Кочерга, что была подставлена ночью упором под дверную ручку, валялась на полу. Меланья в этот придел не заходит, барин только проснулся, Лефорт тоже. Кто ж выбил охранку? Мартынов? Бирюк его? Нет, ну выходили ж! Кочерыжке ясно, что выбирались!

По коже вновь пробежали мурашки. Ай, двум смертям не бывать… Да и Камень за пазухой. Глядишь, ничего и не случиться. Сильный-то сильный Али Шер, но и на него управа найдется.

Тихон поднял кочергу, взял ее наперевес, потом приоткрыл дверь и заглянул внутрь.

Олег Прокопыч лежал на кровати. Спит до сих пор, пьяница. Волка не видать. Спрятался? Утек?

Раскрыв дверь пошире, Тиша выставил оружие свое вперед и, зажмурившись, шагнул внутрь. Ничего не произошло. Открыл один глаз, затем второй. Одежда, снятая вчера, висела на спинке стула. Сапоги стояли рядом. Наваксить их не помешает, но нет пропажи — уже хорошо.

Как же будить гостя? А ну как он буйный спросонок. Вон, Антон Иваныч, что не по нраву, сразу в морду норовит. А этот? Издали его окликнуть?

— Барин? — негромко позвал Тихон. Подождал. Потом сказал погромче: — Олег Прокопыч? Господин Мартынов, вставайте. Утреце ужо. Эй!

Никакой реакции.

Тиша поднял было кочергу, хотел ей потормошить спящего, да усовестился. Ну что за блажь? Сделал два шага, положил на плечо руку, потормошил легонько.

— Э-эй, Олег Прокопыч… Ваше благородие, господин Мартынов… Вас там на кофей заждались…

Ответом послужил глухой стук свалившегося с кровати предмета. Тихон отскочил, посмотрел. Да так и замер — кочерга выпала из ослабшей вдруг руки.

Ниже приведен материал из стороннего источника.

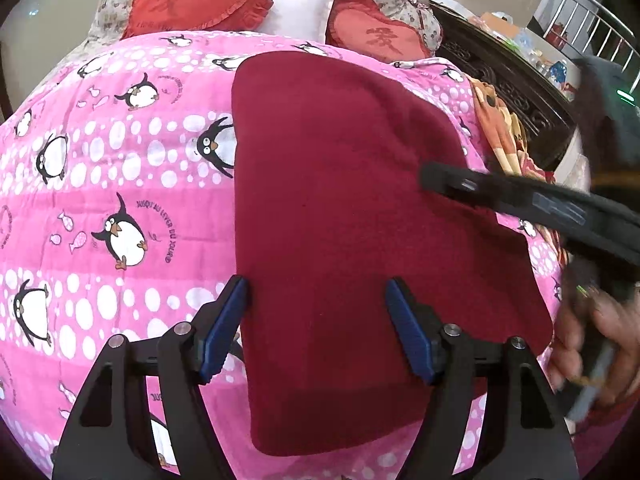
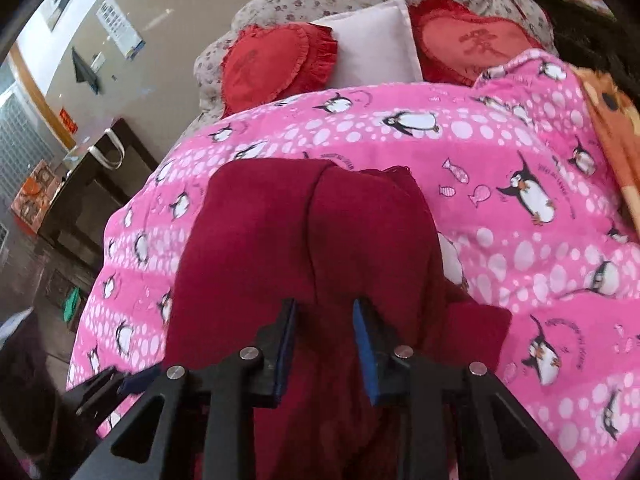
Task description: Fold small clothes
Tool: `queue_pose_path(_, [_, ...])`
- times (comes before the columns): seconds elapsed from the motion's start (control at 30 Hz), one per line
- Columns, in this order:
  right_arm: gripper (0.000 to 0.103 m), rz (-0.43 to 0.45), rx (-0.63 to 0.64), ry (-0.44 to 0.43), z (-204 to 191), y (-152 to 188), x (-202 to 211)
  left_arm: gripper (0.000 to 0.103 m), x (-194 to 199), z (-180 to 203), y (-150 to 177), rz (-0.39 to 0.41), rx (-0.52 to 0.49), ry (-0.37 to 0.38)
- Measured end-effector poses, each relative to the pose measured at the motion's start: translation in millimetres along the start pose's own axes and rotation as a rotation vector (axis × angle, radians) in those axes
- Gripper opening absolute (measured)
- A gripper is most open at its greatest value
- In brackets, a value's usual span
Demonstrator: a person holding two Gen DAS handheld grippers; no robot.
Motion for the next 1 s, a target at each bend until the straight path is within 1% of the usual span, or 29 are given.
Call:
queue_pose_path(0.13, [0.029,0.004,0.05,-0.006,-17,20,30,0.072,0,-1,0,0.002,0.003,0.004])
queue_pose_path(0.2, [0.03,0.011,0.071,0.006,-18,33,38,0.072,0,-1,1,0.005,0.002,0.005])
queue_pose_path(0.27, [0.03,0.013,0.082,0.041,-11,46,37,0.072,0,-1,2,0.006,0.002,0.006])
queue_pose_path(0.33, [0.032,-0.007,0.08,0.071,1,60,23,0.073,-2,0,4,-0.005,-0.001,0.009])
queue_pose_path(0.4, [0.032,-0.001,0.063,0.051,8,63,18,0.073,1,0,4,-0.015,-0.003,0.034])
queue_pose_path(0.47, [0.035,0.027,0.037,0.001,9,58,28,0.073,4,-4,-1,-0.023,0.02,0.092])
queue_pose_path(0.5, [0.049,0.044,0.026,-0.012,10,56,34,0.073,4,-8,-4,-0.024,0.039,0.116])
queue_pose_path(0.53, [0.066,0.067,0.01,-0.008,14,53,41,0.077,3,-13,-8,-0.025,0.063,0.132])
queue_pose_path(0.6, [0.085,0.135,-0.043,-0.003,28,46,53,0.078,-3,-22,-13,-0.026,0.115,0.156])
queue_pose_path(0.63, [0.088,0.159,-0.069,-0.011,35,44,55,0.078,-7,-24,-15,-0.03,0.139,0.175])
queue_pose_path(0.7, [0.089,0.151,-0.113,-0.035,47,41,46,0.079,-17,-24,-16,-0.052,0.171,0.211])
queue_pose_path(0.73, [0.089,0.117,-0.131,-0.062,51,40,36,0.081,-23,-21,-15,-0.068,0.182,0.225])
queue_pose_path(0.8, [0.089,0.064,-0.173,-0.136,53,40,17,0.086,-31,-16,-14,-0.079,0.192,0.244])
queue_pose_path(0.83, [0.089,0.042,-0.201,-0.198,50,40,8,0.089,-37,-13,-13,-0.086,0.196,0.254])
queue_pose_path(0.9, [0.089,0.014,-0.229,-0.287,41,39,-7,0.089,-44,-10,-12,-0.105,0.209,0.276])
queue_pose_path(0.93, [0.089,-0.001,-0.225,-0.304,33,41,-14,0.089,-46,-9,-12,-0.112,0.204,0.281])
queue_pose_path(0.97, [0.087,-0.008,-0.209,-0.292,26,42,-20,0.087,-44,-9,-13,-0.115,0.198,0.282])
queue_pose_path(1.0, [0.075,-0.006,-0.191,-0.274,20,42,-21,0.08,-41,-10,-13,-0.12,0.193,0.286])
Point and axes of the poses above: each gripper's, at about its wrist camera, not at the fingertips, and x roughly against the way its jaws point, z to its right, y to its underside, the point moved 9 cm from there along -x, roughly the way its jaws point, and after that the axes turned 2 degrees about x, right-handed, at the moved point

На полу, в пяти шагах от койки лежала голова. Человеческая. Но не срубленная или срезанная. Натурально оторванная какой-то чудовищной силой. Вон и часть хребтины из шеи торчит, и длинный лоскут кожи. Бурый уже. Господи, помилуй…

Тиша не мог это видеть. Поднял глаза и тут же уперся взглядом в спину. Мартынов? Это он башки лишился? И ведь не видать отсюда. Превозмогая страх и отвращение, холоп приблизился к постели и заглянул лежащему через плечо. Так точно. Он, бедняга.

Подушка была буквально пропитана кровью. Одеяло тоже. Жуть какая…

Так, а это что?

На черной теперь наволочке желтел какой-то острый камешек. Тихон, прищурившись — словно не желал видеть лишнего, — протянул руку и взял предмет пальцами. Поднес к лицу.

Зуб?

Да. То был волчий клык. Невероятно большой только. Но и проклятый Лишерка не с овечку, вон телок какой…

Как Варфоломей Варфоломеичу сообщить? Вообще б промолчать. Кабы сердце у барина не разорвало с такого горя… Э-эх… Мож, сперва Антон Иванычу показать? А что, Лефорту хоть кол на башке теши, хоть костер жги на пузе — и не заметит. А коль заметит, оскалится да почешется. Непробиваемый.